We rob God when we stand in the presence of God and keep for ourselves what belongs to God, not acknowledging that he is the owner of all things.
We rob God when we keep for ourselves the very resources he's intended for the needs of others, for the furtherance of his gospel, or for the expansion of his kingdom.
We rob God when our sacrifices stop being costly, when our sacrifices don't take faith, when we give what is easy, comfortable, crippled, diseased, blind, or lame. It takes courage to trust God in our finances. But what does it look like to trust God? And how does God respond when we trust him?
We demonstrate trust in God when we are serving God, even when it's costly.
Malachi 3:13-15 (NIV) says,
" 'You have said harsh things against me,' says the LORD. 'Yet you ask, 'What have we said against you?' 'You have said, 'It is futile to serve God. What did we gain by carrying out his requirements and going about like mourners before the LORD Almighty? But now we call the arrogant blessed. Certainly the evildoers prosper, and even those who challenge God escape.' "
Here again, it takes courage to trust God with our service. A lot of times we want instant gratification. But what God desires most is faithfulness, perseverance, and steadfastness. He wants us to keep our hand to the plow even in the hardest of soils, when the going gets tough, and when it seems we've exhausted every ounce of energy. God's faithfulness isn't the problem. Trusting God less and less is the problem. Trusting God more and more in doing the right things, in staying faithful to our wives and families, in living generous lives, in serving God-- trusting God more and more is the solution!
The end of the matter.
Listen to what God says in
Malachi 3:16-18 (NIV).
"Then those who feared the LORD talked with each other, and the LORD listened and heard. A scroll of remembrance was written in his presence concerning those who feared the LORD and honored his name. 'They will be mine,' says the LORD Almighty, 'in the day when I make up my treasured possession. I will spare them, just as in compassion a man spares his son who serves him. And you will again see the distinction between the righteous and the wicked, between those who serve God and those who do not.' "
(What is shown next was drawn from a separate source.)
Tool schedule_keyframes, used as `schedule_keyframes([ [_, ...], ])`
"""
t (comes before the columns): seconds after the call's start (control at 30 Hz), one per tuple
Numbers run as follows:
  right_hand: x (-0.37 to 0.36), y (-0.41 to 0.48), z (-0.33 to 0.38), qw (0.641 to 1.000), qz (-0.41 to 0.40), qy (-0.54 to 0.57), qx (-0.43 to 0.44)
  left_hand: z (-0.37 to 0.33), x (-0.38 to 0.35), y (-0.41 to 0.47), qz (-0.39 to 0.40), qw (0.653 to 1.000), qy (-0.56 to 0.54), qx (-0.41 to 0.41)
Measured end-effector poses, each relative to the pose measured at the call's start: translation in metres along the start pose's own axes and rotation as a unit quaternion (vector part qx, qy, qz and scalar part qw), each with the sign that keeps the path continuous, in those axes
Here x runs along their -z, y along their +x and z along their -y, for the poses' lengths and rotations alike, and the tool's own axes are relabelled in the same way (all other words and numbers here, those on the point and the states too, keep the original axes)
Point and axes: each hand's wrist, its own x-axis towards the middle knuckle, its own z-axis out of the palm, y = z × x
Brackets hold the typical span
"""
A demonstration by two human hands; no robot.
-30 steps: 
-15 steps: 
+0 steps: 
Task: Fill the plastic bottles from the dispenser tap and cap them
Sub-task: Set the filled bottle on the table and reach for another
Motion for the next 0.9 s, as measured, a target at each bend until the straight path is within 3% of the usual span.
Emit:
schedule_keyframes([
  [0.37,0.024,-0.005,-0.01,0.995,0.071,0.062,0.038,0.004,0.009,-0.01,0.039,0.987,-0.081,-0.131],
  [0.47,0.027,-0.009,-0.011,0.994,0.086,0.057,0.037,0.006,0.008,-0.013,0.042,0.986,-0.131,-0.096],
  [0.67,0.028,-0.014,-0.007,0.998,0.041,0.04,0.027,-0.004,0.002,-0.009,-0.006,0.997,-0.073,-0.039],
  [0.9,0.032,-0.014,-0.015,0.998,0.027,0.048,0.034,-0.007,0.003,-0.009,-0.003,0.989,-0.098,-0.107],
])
Don't you love the sound of these verses? Do you like this idea of people seeing a clear distinction between the righteous and the wicked, between those who serve God and those who do not? And why don't we see this kind of distinction between the Church and the world? The reason we don't see this kind of distinction between the Church and the world is because not everyone in the Church trusts God.
An atheist is someone who denies God's existence. But there are different kinds of atheists. Intellectual atheists deny God in their thoughts. They think God is a delusion. But there are practical atheists too. And practical atheists far outnumber intellectual atheists, especially in the Church. For all practical purposes, practical atheists have denied God by the example of the way they live their lives. Instead of trusting God more and more, they trust God less and less. They have form of godliness, but deny its power. They don't trust in doing good in their families, their finances, or in their service.
The practical atheist complains, "It's a burden to make sacrifices. It's futile to serve God, to stay in this marriage, and to stay engaged with my family. It's the evildoers who have all the fun and get all the breaks."
I defy you to distinguish between a died-in-the-wool atheist and the Christian, who for all practical purposes, doesn't trust God in these practical areas of life. Both of them live equally unblessed lives. They make God appear irrelevant.
But there is a clear distinction between those who fully trust God, and demonstrate that trust in their actions, their marriage, their families, their giving, and their service from those who just pay lip service to God. Night and day's difference!
Ultimately, it's up to you to trust God. For this past month, we've been challenging this church to trust God in the area of finances. We believe that God has set a big mission before us of blessing the nations. But the mission starts with faith, as we trust God in the common things.